Once thatched, but now under a slate roof, the accommodation is ideal for families of up to six, or friends sharing and has outstanding views across a large garden and onto the popular walker's haven of Boarsbarrow Hill, with its abundance of birds and wildlife. Set within a rural, conservation area, Farthing Cottage has a great deal to offer those wishing for a quiet base to explore this area of outstanding natural beauty. There is something for all the family and more besides - nearly 300 coastal and countryside walks to choose from and a busy calendar of local festivals and events throughout the year. Guests will receive a delightful welcome pack and a very warm welcome from the owners.
|Size||Sleeps up to 6, 3 bedrooms|
|Family friendly||Great for children of all ages, Suitable for people with restricted mobility|
|Notes||Pets welcome, No smoking at this property|
|Luxuries||Log fire, DVD player|
|General||TV, Video player, CD player|
|Utilities||Dishwasher, Cooker, Microwave, Fridge, Freezer, Washing machine|
|Rooms||3 bedrooms, 1 bathrooms of which 1 Family bathrooms|
|Furniture||Double beds (2), Single beds (2), Cots (1)|
|Other||Linen provided, High chair|
|Outdoors||Balcony or terrace, Private garden, BBQ|
|Further details indoors|
Front door into small entrance lobby and door into open plan sitting room with bay window, 2 two-seater sofas (one a sofa-bed), easy chair, new wood burning stove, TV with DVD/video, stereo CD/radio/cassette player and dining area.
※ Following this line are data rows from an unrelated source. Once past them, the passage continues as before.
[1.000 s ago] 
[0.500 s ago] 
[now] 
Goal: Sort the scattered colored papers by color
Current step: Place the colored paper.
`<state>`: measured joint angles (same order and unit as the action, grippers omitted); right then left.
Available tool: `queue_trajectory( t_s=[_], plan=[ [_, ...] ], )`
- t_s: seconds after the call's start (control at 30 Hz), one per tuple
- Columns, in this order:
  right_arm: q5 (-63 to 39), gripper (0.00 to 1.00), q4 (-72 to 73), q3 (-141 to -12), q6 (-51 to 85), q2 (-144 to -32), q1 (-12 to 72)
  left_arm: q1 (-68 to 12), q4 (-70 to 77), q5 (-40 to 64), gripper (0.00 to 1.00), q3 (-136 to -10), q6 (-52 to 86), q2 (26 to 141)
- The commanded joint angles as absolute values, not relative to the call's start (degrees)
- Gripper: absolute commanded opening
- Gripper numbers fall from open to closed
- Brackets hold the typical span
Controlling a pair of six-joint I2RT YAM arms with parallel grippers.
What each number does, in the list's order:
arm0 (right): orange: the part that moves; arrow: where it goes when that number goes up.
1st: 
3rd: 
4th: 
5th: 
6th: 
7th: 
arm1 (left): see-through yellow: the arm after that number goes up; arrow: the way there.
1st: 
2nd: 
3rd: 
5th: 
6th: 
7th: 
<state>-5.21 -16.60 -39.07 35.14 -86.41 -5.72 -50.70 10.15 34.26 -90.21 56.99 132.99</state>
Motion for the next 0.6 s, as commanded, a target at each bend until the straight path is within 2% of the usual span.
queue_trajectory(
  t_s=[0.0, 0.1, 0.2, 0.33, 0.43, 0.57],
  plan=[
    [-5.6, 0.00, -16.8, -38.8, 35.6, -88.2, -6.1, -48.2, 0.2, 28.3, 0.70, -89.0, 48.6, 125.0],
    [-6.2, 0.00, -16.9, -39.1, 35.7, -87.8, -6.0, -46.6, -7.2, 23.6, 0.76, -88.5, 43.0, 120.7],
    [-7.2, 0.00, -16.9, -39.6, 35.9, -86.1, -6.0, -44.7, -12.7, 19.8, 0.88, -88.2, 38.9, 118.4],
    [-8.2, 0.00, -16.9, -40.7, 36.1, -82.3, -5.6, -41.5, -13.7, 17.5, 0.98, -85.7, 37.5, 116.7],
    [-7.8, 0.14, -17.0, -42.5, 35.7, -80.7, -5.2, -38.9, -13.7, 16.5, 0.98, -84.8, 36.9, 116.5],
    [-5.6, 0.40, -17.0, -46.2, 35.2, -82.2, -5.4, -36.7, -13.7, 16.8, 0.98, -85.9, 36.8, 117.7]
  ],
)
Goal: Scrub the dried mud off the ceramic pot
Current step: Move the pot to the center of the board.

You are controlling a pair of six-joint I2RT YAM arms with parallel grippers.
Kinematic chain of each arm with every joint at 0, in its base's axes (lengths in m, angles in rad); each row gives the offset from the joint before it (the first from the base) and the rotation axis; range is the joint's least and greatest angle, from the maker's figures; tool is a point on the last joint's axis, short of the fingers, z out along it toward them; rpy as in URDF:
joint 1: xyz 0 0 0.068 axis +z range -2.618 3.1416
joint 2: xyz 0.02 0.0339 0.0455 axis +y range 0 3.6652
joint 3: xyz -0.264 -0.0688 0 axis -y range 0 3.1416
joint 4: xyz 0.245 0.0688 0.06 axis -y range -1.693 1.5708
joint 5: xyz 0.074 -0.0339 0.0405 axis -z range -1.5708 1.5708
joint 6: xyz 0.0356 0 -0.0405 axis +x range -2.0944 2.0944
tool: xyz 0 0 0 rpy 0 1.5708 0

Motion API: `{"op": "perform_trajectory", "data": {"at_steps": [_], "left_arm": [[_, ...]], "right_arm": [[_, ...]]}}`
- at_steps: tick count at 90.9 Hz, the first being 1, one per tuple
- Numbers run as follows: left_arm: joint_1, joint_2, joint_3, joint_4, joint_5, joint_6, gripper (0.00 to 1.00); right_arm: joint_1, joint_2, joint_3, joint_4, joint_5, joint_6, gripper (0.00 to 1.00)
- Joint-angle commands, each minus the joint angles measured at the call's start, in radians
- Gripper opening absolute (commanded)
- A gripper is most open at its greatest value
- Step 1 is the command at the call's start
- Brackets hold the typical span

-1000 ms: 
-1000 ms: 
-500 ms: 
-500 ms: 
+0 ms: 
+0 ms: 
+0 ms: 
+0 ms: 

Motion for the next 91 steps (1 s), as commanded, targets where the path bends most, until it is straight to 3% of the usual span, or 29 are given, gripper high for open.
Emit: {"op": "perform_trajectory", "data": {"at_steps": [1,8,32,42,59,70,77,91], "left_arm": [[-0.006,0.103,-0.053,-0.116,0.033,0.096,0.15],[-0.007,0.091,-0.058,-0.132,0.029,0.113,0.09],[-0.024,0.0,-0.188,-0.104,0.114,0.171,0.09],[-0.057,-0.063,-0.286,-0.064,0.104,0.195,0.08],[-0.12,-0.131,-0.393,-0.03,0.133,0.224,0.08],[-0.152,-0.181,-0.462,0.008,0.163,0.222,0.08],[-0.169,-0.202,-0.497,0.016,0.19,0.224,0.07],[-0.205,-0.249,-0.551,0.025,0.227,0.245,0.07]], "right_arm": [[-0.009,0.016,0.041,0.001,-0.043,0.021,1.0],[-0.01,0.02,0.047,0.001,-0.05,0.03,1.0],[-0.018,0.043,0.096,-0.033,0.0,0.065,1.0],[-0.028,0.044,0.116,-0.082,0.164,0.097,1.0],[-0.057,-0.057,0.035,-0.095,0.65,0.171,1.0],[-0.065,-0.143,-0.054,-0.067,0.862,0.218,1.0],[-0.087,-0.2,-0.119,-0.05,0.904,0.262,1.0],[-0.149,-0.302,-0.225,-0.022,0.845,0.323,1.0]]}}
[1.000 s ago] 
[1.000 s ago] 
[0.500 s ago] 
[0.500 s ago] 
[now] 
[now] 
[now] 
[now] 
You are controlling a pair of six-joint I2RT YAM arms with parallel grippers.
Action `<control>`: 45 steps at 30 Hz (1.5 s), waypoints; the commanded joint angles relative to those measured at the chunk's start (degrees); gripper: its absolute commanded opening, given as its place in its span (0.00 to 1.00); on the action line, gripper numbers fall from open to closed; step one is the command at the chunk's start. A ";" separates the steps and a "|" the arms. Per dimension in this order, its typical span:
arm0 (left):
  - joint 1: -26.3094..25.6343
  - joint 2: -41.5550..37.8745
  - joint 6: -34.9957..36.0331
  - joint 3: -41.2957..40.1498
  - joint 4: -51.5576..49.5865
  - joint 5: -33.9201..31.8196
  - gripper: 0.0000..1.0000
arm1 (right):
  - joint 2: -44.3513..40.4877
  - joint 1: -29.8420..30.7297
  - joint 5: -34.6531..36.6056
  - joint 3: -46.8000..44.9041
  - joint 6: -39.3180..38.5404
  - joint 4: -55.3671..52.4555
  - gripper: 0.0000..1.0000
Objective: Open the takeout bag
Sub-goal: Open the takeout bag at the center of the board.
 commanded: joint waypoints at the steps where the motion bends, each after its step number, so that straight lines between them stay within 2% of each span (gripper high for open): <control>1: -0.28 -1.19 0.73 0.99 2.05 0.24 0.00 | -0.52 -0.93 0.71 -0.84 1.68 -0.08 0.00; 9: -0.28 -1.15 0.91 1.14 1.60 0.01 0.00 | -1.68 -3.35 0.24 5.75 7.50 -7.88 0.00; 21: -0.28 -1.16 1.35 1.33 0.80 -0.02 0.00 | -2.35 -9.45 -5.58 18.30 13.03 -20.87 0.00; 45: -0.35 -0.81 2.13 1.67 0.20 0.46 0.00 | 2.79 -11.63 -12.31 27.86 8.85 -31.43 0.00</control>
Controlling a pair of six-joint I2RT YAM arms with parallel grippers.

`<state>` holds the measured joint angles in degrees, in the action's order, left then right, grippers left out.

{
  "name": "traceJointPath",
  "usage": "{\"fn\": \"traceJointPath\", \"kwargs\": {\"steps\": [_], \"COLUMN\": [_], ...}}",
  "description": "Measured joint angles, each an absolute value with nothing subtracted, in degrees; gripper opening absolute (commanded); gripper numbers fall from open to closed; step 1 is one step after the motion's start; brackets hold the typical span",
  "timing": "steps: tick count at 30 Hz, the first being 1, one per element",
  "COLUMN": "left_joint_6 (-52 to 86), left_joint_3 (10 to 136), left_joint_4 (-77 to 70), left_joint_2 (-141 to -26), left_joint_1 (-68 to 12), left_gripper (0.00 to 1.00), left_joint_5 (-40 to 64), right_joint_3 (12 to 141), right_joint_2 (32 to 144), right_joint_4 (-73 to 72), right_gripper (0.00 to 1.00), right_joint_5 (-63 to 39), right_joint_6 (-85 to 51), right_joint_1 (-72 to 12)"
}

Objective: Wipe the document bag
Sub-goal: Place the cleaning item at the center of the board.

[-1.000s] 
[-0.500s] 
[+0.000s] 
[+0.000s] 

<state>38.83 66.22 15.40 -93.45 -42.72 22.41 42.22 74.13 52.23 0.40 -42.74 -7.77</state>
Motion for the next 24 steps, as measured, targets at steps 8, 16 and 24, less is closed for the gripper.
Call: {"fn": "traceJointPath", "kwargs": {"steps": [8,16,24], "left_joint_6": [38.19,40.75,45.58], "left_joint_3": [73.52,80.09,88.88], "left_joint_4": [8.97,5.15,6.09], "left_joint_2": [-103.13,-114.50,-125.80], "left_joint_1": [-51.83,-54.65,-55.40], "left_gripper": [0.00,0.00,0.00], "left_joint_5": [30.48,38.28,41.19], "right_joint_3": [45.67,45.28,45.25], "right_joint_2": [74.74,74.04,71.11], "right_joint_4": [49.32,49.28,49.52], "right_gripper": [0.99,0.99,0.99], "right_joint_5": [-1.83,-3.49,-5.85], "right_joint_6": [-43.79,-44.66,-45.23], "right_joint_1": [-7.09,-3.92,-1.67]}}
Large dining table with church pew and seating for 6 in alcove with shelving housing a selection of books, DVDs and videos. Kitchen/breakfast room with French doors to the patio and the garden. The newly fitted kitchen has an electric oven, ceramic hob, single drainer sink, fridge/freezer, microwave, dishwasher and washing machine. Open tread wooden stairs, with handrails, from the living room lead up to a small landing. Master bedroom with 4ft 6in bed, curtained hanging space, shelf units and chest of drawers. Small double bedroom with 4ft 6in bed and far reaching views to Boarsbarrow Hill. Bunk bedroom with 3ft bunks and views. New bathroom with bath, electric shower over, basin and WC.
Note: Babies and young children are welcome but please be aware that the landing and stairs are open in places and may not be suitable for toddlers. Stair-gate is provided however.
|Further details outdoors|
Outside: Patio area. Large, enclosed garden with garden shed, garden table and chairs, picnic bench and barbecue.
Included: Bed linen, (not towels, but these can be provided at a charge by arrangement with owner), travel cot, high chair, stairgate and summer electricity.
Heating (night storage and convector) end of September to Spring Bank Holiday, £25 per week.
Logs, first basket of logs free, further baskets supplied at £5 per basket.
Pets welcome. Pet charge £25 per pet.
Parking Ample parking on road opposite.
No telephone. Mobile reception variable.
Shop, P/O and good family butcher, just under a mile in the neighbouring village of Bradpole.
Village pub with good food, 100 yards.
Beach West Bay and Chesil Beach 4 miles. Bridport 2 miles, Dorchester 14 miles.
Dorset is rich in heritage; the historical roots go deep, beyond Anglo Saxon and Roman influences, earlier even than Iron Age, back to the days when dinosaurs roamed.
West Dorset is a unique part of the country, with a magnificent coastline of some 25 miles made up of rocks and stone that date back 1160 million years. The area was designated a UK World Heritage Site as a result of its Jurassic heritage and is particularly famous for the historic discovery of the world's first Ichthyosaur. With an abundance of fossils, the coastline offers a fantastic opportunity to hunt for undiscovered dinosaur remnants.
Film-makers, TV researchers, poets and authors have all been captivated by the outstanding beauty of Dorset's landscape and coastline. Jane Austen famously set-up home in the county and adaptations of her classic love stories have been filmed on location in Dorset, while Lyme Regis was home to author John Fowles and the movie adaptation of his classic novel, 'The French Lieutenant's Woman' was also filmed locally. Most notably however, Dorset is associated with novelist and poet Thomas Hardy whose tales were based in fictional Wessex with its county town of Casterbridge being the real county town of Dorchester. Scenes from such well-known novels as "Far from the Madding Crowd" are easy to indentify on a visit to the region.
The West Dorset landscape is made up of undulating wooded countryside and the flat expanse of the Blackmore Vale. The impressive Iron Age hill fort of Maiden Castle on the outskirts of Dorchester became occupied circa 4,000BC, and the defences visible today date from around 800BC. The highest hill fort in Dorset, Pilsdon Pen, was excavated in the 1960s and found to contain late Iron Age huts; a visit is rewarded with stunning views from its summit, encompassing many miles.